The number of workers 40-54 years old are down from 2007 levels. Part of the decline is an "age shift" in the demographics. Those who were 35-39 years old during 2007 were 40-44 years old during 2012 and 45-49 years old during 2017. If it seems as if there are a considerable number of "pensioners" working right now, it is because their population has grown from 17 million to over 20 million since 2007.If you compare the number of 45-49 year olds during 2007 to 50-54 year olds during 2012 you would see a decline in population. This age shift decline is present for 25-29 year olds through 65-69 year olds between 2007 and 2012. This is why we had the slide in unemployment - there was a slide in participation.
Participation matters. If you are employed or unemployed you are participating. We could have 6 million unemployed workers and 154 million workers or 154 million unemployed workers and 6 million workers and we would have the same level of participants.The participation rate has dropped for those 16-29 years of age since 2007. July 2007 was the peak pre-recession job month with the most combined full-time and part-time jobs, according to the Current Population Survey data. Participation has also declined for those 40-64 years of age. Some of this is age shift. Everything is relative. There are "negative" unemployed workers between the age of 30-39 and 65 years of age and older. There should be "more unemployed" workers or fewer workers working in these age groups if we were to be at the same demographic mix of workers, using the participation rates we had during 2007. There has been a shift in the percentage of workers and the percentage of population. The shift started with the 40-44 year olds, moved to the 45-49 year olds, then the 50-54 year olds.
We have an aging workforce. Depending on how you look at it the older workers are either boosting or lowering the participation rate. Some of the drop in workers may be a hangover from the Great Recession. Some of the drop in the workers 35-44 years of age may be because they are rearing children and are stay at home parents. Some of the shift is that people are aging out of their age group every 5 years. The drop in the participation rate is a combination of a drop in workers and a drop in unemployed workers. The rise in participation in older workers is an increase in these people working and in being unemployed.

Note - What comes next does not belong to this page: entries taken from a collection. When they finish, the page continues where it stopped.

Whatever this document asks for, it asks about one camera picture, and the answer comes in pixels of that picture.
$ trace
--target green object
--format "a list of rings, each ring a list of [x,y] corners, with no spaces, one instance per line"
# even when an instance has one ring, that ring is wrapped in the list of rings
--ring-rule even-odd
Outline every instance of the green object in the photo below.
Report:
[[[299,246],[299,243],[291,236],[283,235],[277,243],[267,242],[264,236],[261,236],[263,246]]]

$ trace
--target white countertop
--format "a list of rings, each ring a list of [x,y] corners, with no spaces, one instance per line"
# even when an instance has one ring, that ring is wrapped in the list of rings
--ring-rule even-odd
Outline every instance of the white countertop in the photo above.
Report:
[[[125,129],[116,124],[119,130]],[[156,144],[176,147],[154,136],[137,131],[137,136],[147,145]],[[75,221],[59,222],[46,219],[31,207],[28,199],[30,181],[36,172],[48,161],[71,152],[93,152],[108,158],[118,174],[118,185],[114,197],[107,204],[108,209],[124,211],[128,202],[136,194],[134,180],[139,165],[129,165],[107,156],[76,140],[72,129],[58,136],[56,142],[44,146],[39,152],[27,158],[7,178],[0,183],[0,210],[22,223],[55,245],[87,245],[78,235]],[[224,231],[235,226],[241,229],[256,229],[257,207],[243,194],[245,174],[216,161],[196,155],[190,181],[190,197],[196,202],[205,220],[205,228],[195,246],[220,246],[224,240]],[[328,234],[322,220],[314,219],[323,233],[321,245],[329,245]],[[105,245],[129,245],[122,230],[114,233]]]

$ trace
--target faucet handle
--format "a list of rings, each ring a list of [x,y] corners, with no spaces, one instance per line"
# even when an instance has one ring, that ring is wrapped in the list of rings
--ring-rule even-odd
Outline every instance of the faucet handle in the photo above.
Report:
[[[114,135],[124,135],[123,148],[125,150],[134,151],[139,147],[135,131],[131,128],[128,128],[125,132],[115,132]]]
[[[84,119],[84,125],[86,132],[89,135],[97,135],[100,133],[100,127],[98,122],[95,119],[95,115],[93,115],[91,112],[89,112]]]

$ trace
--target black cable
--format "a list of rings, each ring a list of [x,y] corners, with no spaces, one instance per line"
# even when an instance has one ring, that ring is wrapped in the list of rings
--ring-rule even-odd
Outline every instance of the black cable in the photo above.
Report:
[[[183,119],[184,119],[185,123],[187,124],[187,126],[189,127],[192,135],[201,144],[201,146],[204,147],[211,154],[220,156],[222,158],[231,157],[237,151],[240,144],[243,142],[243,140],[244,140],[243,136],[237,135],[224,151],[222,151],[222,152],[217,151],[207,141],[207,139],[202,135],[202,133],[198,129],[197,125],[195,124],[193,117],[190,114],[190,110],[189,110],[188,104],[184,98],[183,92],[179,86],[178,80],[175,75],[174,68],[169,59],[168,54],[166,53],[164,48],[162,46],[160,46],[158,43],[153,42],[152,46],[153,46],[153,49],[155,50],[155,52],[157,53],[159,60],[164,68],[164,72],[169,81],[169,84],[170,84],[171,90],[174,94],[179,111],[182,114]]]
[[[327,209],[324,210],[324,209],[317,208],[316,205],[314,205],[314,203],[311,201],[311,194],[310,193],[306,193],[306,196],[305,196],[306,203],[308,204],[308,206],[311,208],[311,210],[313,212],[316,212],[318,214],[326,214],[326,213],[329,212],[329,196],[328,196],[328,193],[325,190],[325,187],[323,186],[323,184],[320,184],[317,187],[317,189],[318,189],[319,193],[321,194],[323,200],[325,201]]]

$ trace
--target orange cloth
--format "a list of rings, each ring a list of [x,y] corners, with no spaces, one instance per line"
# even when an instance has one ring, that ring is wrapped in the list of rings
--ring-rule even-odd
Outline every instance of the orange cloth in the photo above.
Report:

We have a problem because people are not looking at the data at a deep enough level. The number of workers surged last month. They could have been reported as surging even more than they have. Unemployment is astonishingly low. Participation is even more remarkable - it is so low by historic measures,. The participation rate is rebounding. We still have millions of "missing participation" that are forcing the effective unemployment rate higher than is being reported. We will have to absorb these workers before wages will really start to rise.
It's the economy.
The number of "unemployed workers" has fallen since 2007 for those under 55 and rise for those over 55. Once again, some of this is age shift. Younger workers tend to have a higher unemployment rate because they are still in high school, college, or graduate school. They are not actively seeking work so they are neither employed or unemployed.This thing to note here is that there are older workers out of work, searching for work.
The November Employment situation report was released two weeks ago. The data was solid. The reporting on the data was modest, at best.
This column regularly writes articles regarding the aging workforce. The jobs and unemployment can be broken down by full-time and part-time jobs, my male and female workers, and full-time and part-time jobs, and by age group.
Workers are on the rise - not for all age groups, and not back to pre-recession levels. Part of the change is a change in demographics. There are more older workers. There are more older workers working.